The reason Doctor Hasselback and the Ministry of Environment came to speak to our municipality and the reason they provided funding for an Airshed Roundtable here is because we have such a high rate of asthma in our children. They have presented the facts of our unacceptable air quality.

They can only give us the facts (as has the Fresh Air Cowichan Team) but unfortunately our leaders’ knowledge is quite lacking in this area and they are unwilling to follow the advice given. The best place for them to start to inform themselves would be Doctors and Scientists Against Wood Smoke Pollution (DSAWSP) a website that is truly informative on this topic.

In a non transparent move in August — in a community that got the 2017 BC Lung Award — North Cowichan pushed forward the idea that increasing the burning window in fall by 150 per cent would reduce air pollution. No one was allowed to comment. We asked for proof that this move would reduce particulate pollution — of course there is none — just as we have no stats either — because no municipality has ever made a giant jump backwards like this. Globally the world is moving forward to reduce air pollution, but here in Cowichan we’re on a different path, courtesy of our uninformed council. Ms. Behnsen even noted that the vehicle exhaust and the unsafety she found when she was following a truck full of debris to be reason enough to extend the fall burning season by 150 per cent. Ms. Behnsen has joined the Airshed Committee and if she had been paying attention she would have known that the first pie chart that goes up at every meeting for air pollution in the Cowichan Valley is vehicle exhaust 11 per cent, the mill 17 per cent, and 72 per cent woodsmoke.
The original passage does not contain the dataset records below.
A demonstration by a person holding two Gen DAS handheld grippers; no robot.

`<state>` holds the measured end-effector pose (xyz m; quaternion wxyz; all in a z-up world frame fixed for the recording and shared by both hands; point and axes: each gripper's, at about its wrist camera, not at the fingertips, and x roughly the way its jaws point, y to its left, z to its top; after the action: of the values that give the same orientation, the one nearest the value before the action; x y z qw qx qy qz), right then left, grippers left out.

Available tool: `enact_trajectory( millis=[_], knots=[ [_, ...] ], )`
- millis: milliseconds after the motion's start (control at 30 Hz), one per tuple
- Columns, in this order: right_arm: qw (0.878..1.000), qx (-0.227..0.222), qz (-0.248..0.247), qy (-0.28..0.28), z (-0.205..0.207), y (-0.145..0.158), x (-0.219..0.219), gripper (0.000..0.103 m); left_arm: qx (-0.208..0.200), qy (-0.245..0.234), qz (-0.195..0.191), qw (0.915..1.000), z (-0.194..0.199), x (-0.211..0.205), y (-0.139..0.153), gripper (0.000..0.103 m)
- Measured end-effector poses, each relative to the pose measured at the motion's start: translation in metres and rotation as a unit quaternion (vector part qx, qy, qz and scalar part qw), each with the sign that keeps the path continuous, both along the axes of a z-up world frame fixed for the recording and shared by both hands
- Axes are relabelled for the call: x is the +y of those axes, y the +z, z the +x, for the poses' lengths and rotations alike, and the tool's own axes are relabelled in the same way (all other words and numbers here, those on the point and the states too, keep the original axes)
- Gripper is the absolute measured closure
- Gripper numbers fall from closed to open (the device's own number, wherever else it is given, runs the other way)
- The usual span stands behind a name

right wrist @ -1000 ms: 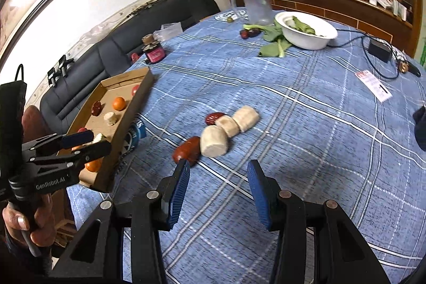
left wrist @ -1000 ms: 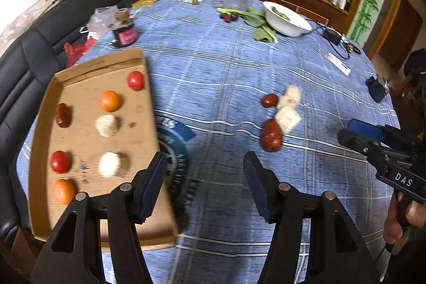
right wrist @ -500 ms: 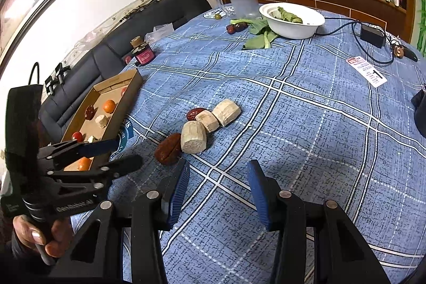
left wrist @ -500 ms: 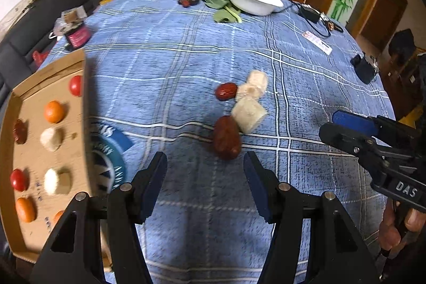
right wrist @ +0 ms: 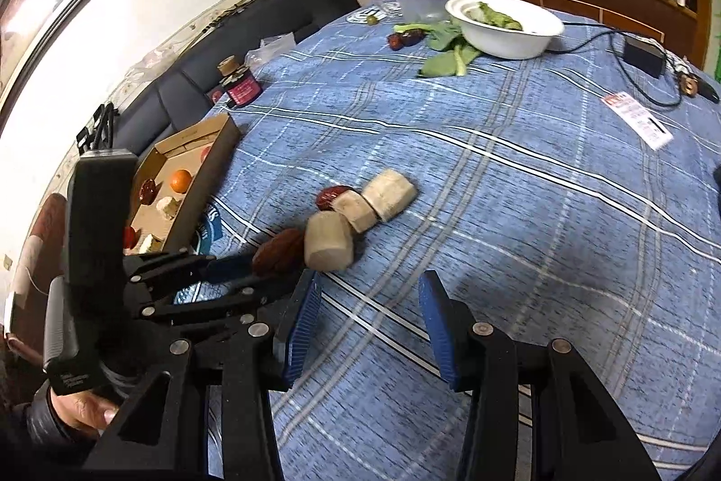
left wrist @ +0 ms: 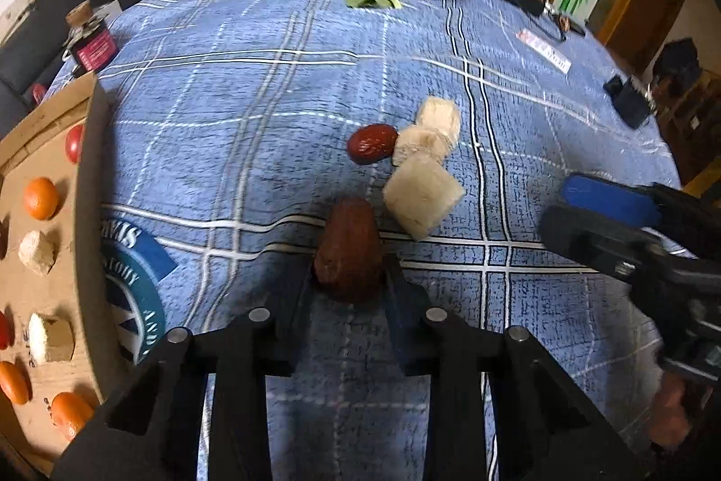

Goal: Organize fruits
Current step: 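Grasp a red date with the left gripper while the right grasps a rice cake, then carry the date and rice cake into the tray and open both grippers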

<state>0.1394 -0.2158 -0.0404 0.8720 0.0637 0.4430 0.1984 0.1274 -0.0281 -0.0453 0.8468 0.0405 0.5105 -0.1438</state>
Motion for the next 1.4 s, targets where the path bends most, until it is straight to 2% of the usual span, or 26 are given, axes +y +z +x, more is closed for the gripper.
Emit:
enact_trajectory(
  millis=[200, 333, 400, 433, 500, 733, 900, 1100, 1400],
  knots=[
    [1.0, 0.012, -0.005, 0.023, 0.02, -0.013, 0.033, 0.056, -0.018, 0.02, -0.031, 0.9991, -0.014, 0.034, 0.025, 0.076],
    [0.999, 0.02, -0.02, 0.027, 0.03, -0.026, 0.048, 0.056, -0.028, 0.027, -0.034, 0.9986, -0.021, 0.045, 0.036, 0.076],
    [0.999, 0.024, -0.028, 0.024, 0.033, -0.033, 0.052, 0.061, -0.032, 0.031, -0.034, 0.9984, -0.023, 0.049, 0.039, 0.076],
    [0.999, 0.023, -0.032, 0.02, 0.033, -0.035, 0.053, 0.069, -0.033, 0.033, -0.034, 0.9983, -0.024, 0.051, 0.04, 0.076],
    [0.999, 0.021, -0.03, 0.019, 0.029, -0.034, 0.052, 0.069, -0.035, 0.035, -0.035, 0.9981, -0.024, 0.055, 0.042, 0.076],
    [0.999, -0.001, -0.018, 0.028, 0.007, -0.014, 0.051, 0.069, -0.062, 0.054, -0.01, 0.9965, -0.034, 0.065, 0.051, 0.076],
    [0.999, -0.019, -0.006, 0.048, -0.011, 0.006, 0.058, 0.07, -0.096, 0.066, 0.02, 0.993, -0.048, 0.074, 0.062, 0.076],
    [0.997, -0.035, 0.003, 0.07, -0.026, 0.023, 0.074, 0.07, -0.119, 0.081, 0.036, 0.9889, -0.061, 0.089, 0.071, 0.076],
    [0.994, -0.05, -0.001, 0.096, -0.039, 0.035, 0.097, 0.07, -0.128, 0.103, 0.039, 0.9856, -0.076, 0.112, 0.074, 0.076]
  ],
)
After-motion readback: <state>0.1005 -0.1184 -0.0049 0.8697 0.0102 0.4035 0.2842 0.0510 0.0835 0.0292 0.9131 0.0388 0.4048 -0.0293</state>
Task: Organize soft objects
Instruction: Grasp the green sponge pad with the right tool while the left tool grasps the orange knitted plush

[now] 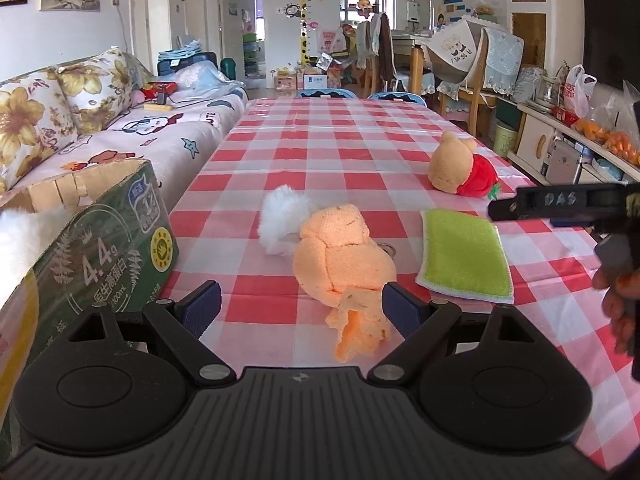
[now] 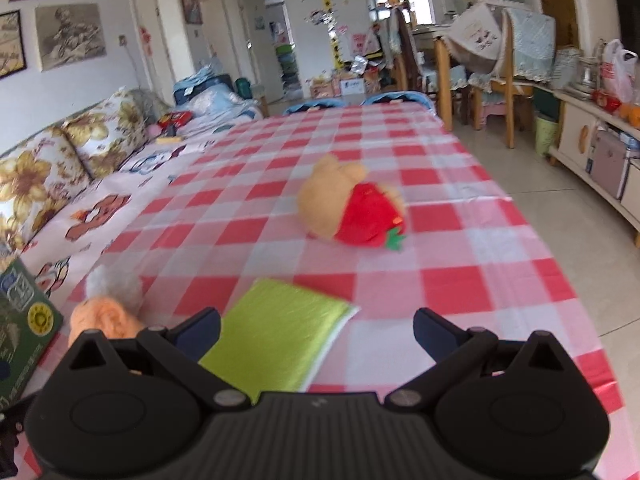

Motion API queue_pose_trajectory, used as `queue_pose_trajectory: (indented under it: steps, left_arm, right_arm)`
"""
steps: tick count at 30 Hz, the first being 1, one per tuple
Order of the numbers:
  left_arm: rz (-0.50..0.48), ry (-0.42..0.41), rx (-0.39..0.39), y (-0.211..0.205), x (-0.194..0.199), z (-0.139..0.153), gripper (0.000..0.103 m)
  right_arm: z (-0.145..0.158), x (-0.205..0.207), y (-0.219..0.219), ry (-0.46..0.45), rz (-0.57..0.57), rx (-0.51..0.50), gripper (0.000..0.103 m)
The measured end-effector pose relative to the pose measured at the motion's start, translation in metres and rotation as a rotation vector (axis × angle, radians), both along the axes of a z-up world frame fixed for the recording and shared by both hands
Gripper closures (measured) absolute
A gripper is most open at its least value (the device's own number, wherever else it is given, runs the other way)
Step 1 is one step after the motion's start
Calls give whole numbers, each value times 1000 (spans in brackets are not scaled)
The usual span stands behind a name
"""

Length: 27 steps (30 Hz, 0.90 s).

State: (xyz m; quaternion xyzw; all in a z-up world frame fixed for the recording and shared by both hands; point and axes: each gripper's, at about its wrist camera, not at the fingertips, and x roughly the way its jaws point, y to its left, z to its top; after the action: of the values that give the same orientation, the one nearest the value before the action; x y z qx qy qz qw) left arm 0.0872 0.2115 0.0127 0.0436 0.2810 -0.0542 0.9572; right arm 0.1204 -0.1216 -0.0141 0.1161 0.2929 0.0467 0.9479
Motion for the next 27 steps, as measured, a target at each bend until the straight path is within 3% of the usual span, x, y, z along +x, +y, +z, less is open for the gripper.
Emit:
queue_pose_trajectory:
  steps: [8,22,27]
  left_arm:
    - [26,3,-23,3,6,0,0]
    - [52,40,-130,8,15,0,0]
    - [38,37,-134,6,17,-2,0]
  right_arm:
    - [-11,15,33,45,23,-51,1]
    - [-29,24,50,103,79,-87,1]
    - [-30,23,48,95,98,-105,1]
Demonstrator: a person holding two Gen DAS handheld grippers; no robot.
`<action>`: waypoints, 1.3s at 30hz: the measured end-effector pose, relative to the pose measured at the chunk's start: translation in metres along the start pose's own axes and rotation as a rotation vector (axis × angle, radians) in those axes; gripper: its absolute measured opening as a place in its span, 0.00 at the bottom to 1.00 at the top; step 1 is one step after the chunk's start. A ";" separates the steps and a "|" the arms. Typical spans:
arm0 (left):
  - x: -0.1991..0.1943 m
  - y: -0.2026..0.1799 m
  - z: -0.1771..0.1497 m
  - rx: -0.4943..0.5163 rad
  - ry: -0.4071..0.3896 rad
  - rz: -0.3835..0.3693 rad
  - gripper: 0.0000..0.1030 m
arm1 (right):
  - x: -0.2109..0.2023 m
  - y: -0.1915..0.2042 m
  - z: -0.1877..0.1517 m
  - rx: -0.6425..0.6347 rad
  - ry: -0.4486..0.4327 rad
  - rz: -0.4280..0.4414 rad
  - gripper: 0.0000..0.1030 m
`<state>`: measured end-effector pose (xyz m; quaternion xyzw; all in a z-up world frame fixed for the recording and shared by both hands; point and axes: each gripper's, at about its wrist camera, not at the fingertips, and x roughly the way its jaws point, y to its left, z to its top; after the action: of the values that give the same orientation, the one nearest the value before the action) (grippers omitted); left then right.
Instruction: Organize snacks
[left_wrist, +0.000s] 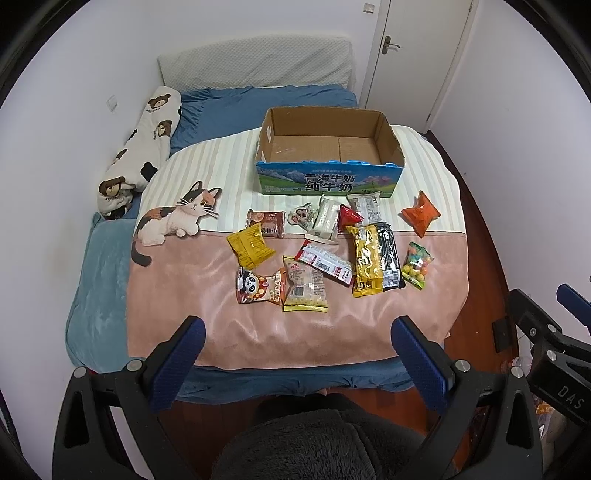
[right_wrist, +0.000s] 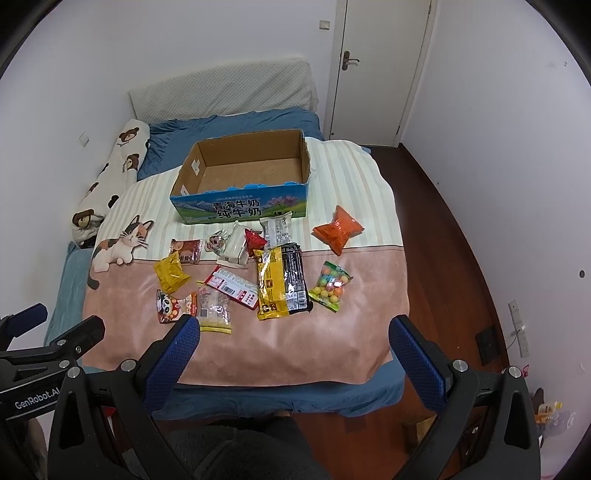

There are many, many people with compromised lungs in the Valley who are literally stopped in their tracks when they encounter smoke, they are so allergic to it, including many children. This ruling is like making a rule that the handicapped cannot use the outdoors — as outdoor burning will be starting basically in our summer now — Sept. 15. It is most unfortunate that the province won’t step up with regulations and it’s down to each municipality to fight these fights but please council, arm yourself with some knowledge and please come to these tables where you are deciding our future with some actual facts before you.

We’re very grateful to have Jon Lefebure as our mayor because he supports banning burning. He knows, as everybody must, how detrimental it is to our health. Rob Douglas also is fully supportive, Kate Marsh, too, wants to see a ban on burning eventually but is moving forward slowly.